Na primeira banca da avenida Bento Gonçalves, no sentido centro-bairro, o vermelho vivo dos morangos produzidos por Marcos Nörnberg contrastava com o preto das roupas usadas por produtores rurais, familiares e amigos, que se manifestaram de forma silenciosa em memória do colega e da tragédia que atingiu a feira.
“Na verdade, tudo o que o Marcos iniciou está vivo. A produção está pronta, o morango está pronto, os milhos estão prontos. Estamos aqui com nossos produtos, amigos, família e a associação dos feirantes, a Afapel, da qual fazemos parte”, relata a viúva. Segundo Raquel, a decisão de dar continuidade à produção é da família, liderada pela filha Fernanda Azevedo, que recentemente esteve no Canadá para se especializar e auxiliar no cultivo do fruto. “Como a gente vai estar, eu não sei. Não sei de onde vamos tirar forças. Mas vamos honrar tudo o que o Marcos construiu”, afirma.

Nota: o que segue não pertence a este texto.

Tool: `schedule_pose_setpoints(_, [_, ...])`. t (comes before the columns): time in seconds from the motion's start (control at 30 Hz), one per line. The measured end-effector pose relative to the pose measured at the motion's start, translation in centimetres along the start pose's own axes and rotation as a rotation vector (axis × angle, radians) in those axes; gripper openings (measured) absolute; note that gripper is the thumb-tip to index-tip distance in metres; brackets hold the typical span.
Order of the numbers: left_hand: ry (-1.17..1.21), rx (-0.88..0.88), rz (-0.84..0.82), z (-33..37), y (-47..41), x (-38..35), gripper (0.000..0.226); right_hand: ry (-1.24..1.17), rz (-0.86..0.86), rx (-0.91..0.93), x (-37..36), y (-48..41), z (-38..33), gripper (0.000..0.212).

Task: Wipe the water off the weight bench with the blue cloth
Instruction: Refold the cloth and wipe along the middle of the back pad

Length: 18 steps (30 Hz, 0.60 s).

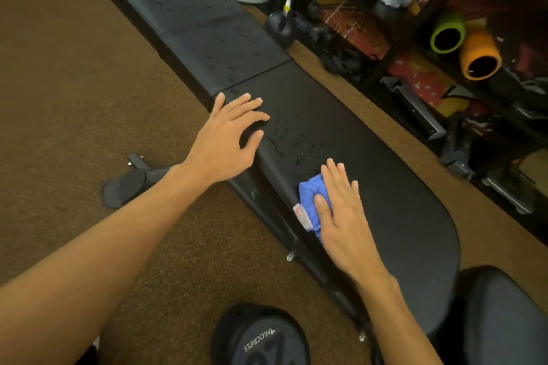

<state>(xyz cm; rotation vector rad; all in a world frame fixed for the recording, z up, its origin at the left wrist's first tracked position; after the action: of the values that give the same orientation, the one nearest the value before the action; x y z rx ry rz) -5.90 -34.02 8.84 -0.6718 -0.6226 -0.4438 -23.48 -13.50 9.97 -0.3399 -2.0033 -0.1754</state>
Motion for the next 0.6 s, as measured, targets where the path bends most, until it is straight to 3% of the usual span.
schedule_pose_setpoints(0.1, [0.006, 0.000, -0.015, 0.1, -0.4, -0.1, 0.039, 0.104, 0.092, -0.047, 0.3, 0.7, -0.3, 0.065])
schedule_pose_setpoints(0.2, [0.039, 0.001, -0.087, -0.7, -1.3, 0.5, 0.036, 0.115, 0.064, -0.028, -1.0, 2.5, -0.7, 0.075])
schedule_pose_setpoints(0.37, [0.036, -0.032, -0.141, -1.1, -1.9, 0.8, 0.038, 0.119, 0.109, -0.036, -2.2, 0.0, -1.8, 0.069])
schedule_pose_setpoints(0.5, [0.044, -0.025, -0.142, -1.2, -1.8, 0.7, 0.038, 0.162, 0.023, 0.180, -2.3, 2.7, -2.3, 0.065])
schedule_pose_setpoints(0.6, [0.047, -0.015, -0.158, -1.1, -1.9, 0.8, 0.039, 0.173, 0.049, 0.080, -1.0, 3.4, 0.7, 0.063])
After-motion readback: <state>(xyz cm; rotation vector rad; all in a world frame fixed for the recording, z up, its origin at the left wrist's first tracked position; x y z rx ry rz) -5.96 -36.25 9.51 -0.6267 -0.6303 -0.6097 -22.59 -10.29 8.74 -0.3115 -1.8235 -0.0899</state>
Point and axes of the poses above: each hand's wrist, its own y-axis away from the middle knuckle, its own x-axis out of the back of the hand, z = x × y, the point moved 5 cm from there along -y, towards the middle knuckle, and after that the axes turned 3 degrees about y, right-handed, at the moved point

Para o colega de feira e de lida no campo, Evalcir Rogério Hartwig Dravanz, 51 anos, Marcos Nörnberg, além de amigo, era como um irmão. “Um rapaz que não tinha maldade. Estava sempre de boa, uma pessoa muito querida. A gente nem sabe o que vai dizer hoje”, confessa. Para ele, o momento é de apoiar a família, especialmente o pai da vítima, que ainda carrega traumas de assaltos sofridos anteriormente. “Foi uma surpresa, e acho que os fatos precisam ser esclarecidos. Tem muita coisa errada na ação. Sei que estão averiguando, mas hoje o poder fala mais alto. Ninguém mais pensa no próximo. Essa é a minha opinião”, desabafa o agricultor que também cultiva morangos e, assim como outras bancas expôs a foto do colega Nörnberg, em homenagem.